The output file can be computed from this command's --output-dir, and the initial --source-id and --name given when creating the impl-*.odoc file.

An example of such command is:

$ odoc html-generate-source --impl _odoc/ppxlib/lib/ppxlib/impl-ppxlib__Reconcile.odocl /home/panglesd/.opam/5.2.0/lib/ppxlib/reconcile.ml -o _html/

Generating docs for assets

This is the phase where we pass the actual asset. We pass it as a positional argument, and give the asset unit using --asset-unit.

$ odoc html-generate-asset --output-dir <odir> --asset-unit <path/to/asset-file.odocl> <path/to/asset/file.ext>

Convention for installed packages

In order to build the documentation for installed package, the driver needs to give a meaning to various of the concept above. In particular, it needs to define the pages and libraries clusters, know where to find the pages and assets, what id to give them, when linking it needs to know to which clusters the artifact may be linking...

So that the different drivers and installed packages play well together, we define here a convention for building installed packages. If both the package and the driver follow it, building the docs should go well!

The -P and -L clusters, and their root ids

Each package define a set of cluster, each of them having a root ids. These roots will be used in --parent-id and in -P and -L.

The driver can decide any set of mutually disjoint set of roots, without posing problem to the reference resolution. For instance, both -P pkg:<output_dir>/pkg/doc and -P pkg:<output_dir>/pkg/version/doc are acceptable versions. However, we define here "canonical" roots:

Each installed package <p> define a single page root id: <p>/doc.

For each package <p>, each library <l> defines a library root id: <p>/lib/<l>.

For instance, a package foo with two libraries: foo and foo.bar will define three clusters:

Installed OPAM packages need to specify which clusters they may be referencing during the link phase, so that the proper -P and -L arguments are added. (Note that these dependencies can be circular without problem, as they happen during the link phase and only require the artifact from the compile phase.)

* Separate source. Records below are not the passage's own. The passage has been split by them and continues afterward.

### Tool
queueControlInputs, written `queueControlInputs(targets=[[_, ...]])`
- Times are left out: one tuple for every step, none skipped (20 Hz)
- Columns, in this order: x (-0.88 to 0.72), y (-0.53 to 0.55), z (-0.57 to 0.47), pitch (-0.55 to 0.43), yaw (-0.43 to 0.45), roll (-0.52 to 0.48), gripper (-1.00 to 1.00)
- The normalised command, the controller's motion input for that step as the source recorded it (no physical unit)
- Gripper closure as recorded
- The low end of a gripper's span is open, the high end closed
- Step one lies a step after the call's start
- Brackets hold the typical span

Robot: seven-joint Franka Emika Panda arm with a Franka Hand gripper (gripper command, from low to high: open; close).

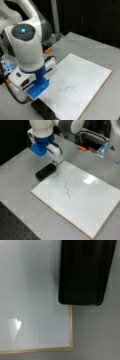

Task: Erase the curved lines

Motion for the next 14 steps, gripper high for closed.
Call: queueControlInputs(targets=[[0.19,-0.21,-0.10,-0.024,0.086,0.117,-1.00],[0.19,-0.20,-0.11,-0.038,0.067,0.127,-1.00],[0.19,-0.19,-0.11,-0.038,0.055,0.131,-1.00],[0.19,-0.18,-0.11,-0.037,0.035,0.139,-1.00],[0.18,-0.16,-0.12,-0.029,0.021,0.145,-1.00],[0.17,-0.15,-0.10,-0.022,0.012,0.145,-1.00],[0.16,-0.15,-0.10,-0.014,0.002,0.152,-1.00],[0.15,-0.14,-0.09,-0.007,0.001,0.151,-1.00],[0.15,-0.14,-0.06,-0.005,0.002,0.149,-1.00],[0.14,-0.13,-0.04,-0.004,0.003,0.147,-1.00],[0.14,-0.13,-0.02,-0.005,0.003,0.146,-1.00],[0.14,-0.13,0.00,-0.007,0.003,0.145,-1.00],[0.13,-0.13,0.00,-0.013,-0.005,0.152,-1.00],[0.14,-0.13,-0.02,-0.009,-0.072,0.221,-1.00]])
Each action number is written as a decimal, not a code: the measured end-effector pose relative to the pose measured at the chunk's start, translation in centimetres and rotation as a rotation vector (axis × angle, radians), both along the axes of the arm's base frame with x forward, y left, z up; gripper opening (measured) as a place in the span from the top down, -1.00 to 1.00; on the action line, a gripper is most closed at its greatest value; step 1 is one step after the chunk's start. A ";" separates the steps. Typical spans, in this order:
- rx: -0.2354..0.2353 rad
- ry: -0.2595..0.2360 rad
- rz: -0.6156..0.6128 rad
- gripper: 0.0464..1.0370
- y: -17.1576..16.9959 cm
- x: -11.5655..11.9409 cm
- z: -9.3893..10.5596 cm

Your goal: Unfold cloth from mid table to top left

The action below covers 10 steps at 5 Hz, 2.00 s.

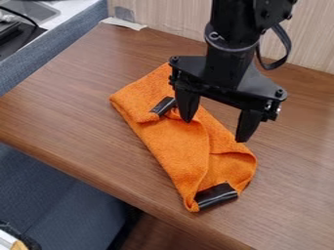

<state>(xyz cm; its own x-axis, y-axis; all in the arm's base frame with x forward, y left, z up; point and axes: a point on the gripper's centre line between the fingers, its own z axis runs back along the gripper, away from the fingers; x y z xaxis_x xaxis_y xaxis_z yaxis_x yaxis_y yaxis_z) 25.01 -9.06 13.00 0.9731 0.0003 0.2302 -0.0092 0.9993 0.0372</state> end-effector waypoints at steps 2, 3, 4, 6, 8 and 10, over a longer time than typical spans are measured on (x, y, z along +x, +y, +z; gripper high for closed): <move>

An installed package <p> specifies its cluster dependencies in a file at <opam root>/doc/<p>/odoc-config.sexp. This file contains s-expressions.

Stanzas of the form (packages p1 p2 ...) specifies that page clusters p1, p2, ..., should be added using the -P argument: with the canonical roots, it would be -P p1:<output_dir>/p1/doc -P p2:<output_dir>/p2/doc -P ....

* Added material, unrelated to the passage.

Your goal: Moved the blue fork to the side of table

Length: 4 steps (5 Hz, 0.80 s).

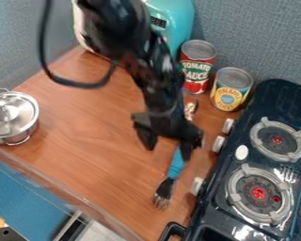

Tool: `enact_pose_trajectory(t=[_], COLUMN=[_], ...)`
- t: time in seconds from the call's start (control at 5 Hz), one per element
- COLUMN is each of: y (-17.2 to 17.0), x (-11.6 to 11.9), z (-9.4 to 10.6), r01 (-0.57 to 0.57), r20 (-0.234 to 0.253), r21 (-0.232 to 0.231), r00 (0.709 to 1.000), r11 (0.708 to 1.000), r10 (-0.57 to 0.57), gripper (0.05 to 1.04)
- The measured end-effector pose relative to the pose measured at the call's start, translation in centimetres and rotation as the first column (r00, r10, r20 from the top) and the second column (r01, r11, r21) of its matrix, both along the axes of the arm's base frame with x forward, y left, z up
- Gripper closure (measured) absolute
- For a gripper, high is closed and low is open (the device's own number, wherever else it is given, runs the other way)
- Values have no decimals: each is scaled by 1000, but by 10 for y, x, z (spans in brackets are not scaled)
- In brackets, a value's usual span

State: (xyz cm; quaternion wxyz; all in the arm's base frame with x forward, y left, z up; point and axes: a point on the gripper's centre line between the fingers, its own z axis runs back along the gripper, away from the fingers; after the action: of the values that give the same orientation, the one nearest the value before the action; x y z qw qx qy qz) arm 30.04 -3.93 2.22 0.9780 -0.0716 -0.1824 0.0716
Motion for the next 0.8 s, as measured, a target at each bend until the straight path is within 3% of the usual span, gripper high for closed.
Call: enact_pose_trajectory(t=[0.8], y=[1], x=[0], z=[1], r01=[-4], r20=[0], r21=[-1], r00=[1000], r11=[1000], r10=[4], gripper=[87])
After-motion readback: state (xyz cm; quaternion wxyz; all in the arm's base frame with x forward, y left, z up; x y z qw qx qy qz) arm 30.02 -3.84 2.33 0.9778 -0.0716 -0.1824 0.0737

Stanzas of the form (libraries l1 l2 ...) specifies that module clusters l1, l2, ..., should be added using the -L argument: with the canonical roots, it would be -L l1:<output_dir>/p1/lib/l1 -L l2<output_dir>/p2/lib/l2 -L ..., where p1 is the package l1 is in, etc.

The units

The module units of a package p are all files installed by p that can be found in <opam root>/lib/p/ or a subdirectory.

The page units are those files that can be found in <opam root>/doc/odoc-pages/ or a subdirectory, and that have an .mld extension.

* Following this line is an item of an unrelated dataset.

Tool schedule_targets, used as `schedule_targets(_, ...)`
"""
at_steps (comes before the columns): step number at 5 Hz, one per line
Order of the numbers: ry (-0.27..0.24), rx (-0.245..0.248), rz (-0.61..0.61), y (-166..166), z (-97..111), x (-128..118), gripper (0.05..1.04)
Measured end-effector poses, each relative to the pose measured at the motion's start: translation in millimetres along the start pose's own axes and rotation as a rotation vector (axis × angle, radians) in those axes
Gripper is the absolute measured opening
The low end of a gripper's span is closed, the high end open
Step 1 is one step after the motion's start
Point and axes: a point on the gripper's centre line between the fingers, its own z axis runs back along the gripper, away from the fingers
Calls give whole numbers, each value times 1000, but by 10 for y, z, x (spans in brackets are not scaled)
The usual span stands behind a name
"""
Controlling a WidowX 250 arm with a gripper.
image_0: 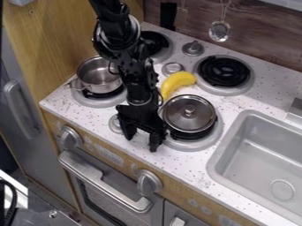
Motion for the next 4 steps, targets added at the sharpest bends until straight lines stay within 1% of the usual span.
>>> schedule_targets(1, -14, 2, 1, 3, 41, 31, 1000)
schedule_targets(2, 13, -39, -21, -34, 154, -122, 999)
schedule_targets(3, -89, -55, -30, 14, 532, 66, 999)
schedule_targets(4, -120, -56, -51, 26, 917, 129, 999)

The asset units are those files that can be found in <opam root>/doc/odoc-pages/ or a subdirectory, but that do not have an .mld extension. Additionally, they are all files found in <opam root>/doc/odoc-assets/.

The --parent-id arguments

Interface and implementation units have as parent id the root of the library cluster they belong to: with "canonical" roots, <pkgname>/lib/<libname>.

Page units that are found in <opam root>/doc/<pkgname>/odoc-pages/<relpath>/<name>.mld have the parent id from their page cluster, followed by <relpath>. So, with canonical roots, <pkgname>/doc/<relpath>.

Asset units that are found in <opam root>/doc/<pkgname>/odoc-pages/<relpath>/<name>.<ext> have the parent id from their page cluster, followed by <relpath>. With canonical roots, <pkgname>/doc/<relpath>.

Asset units that are found in <opam root>/doc/<pkgname>/odoc-assets/<filename> have the parent id from their page cluster, followed by _asset/<filename> <p>/doc/_assets/<filename>.

The --source-id arguments

The driver could chose the source id without breaking references. However, following the canonical roots convention, implementation units must have as source id: <pkgname>/src/<libraryname>/<filename>.ml.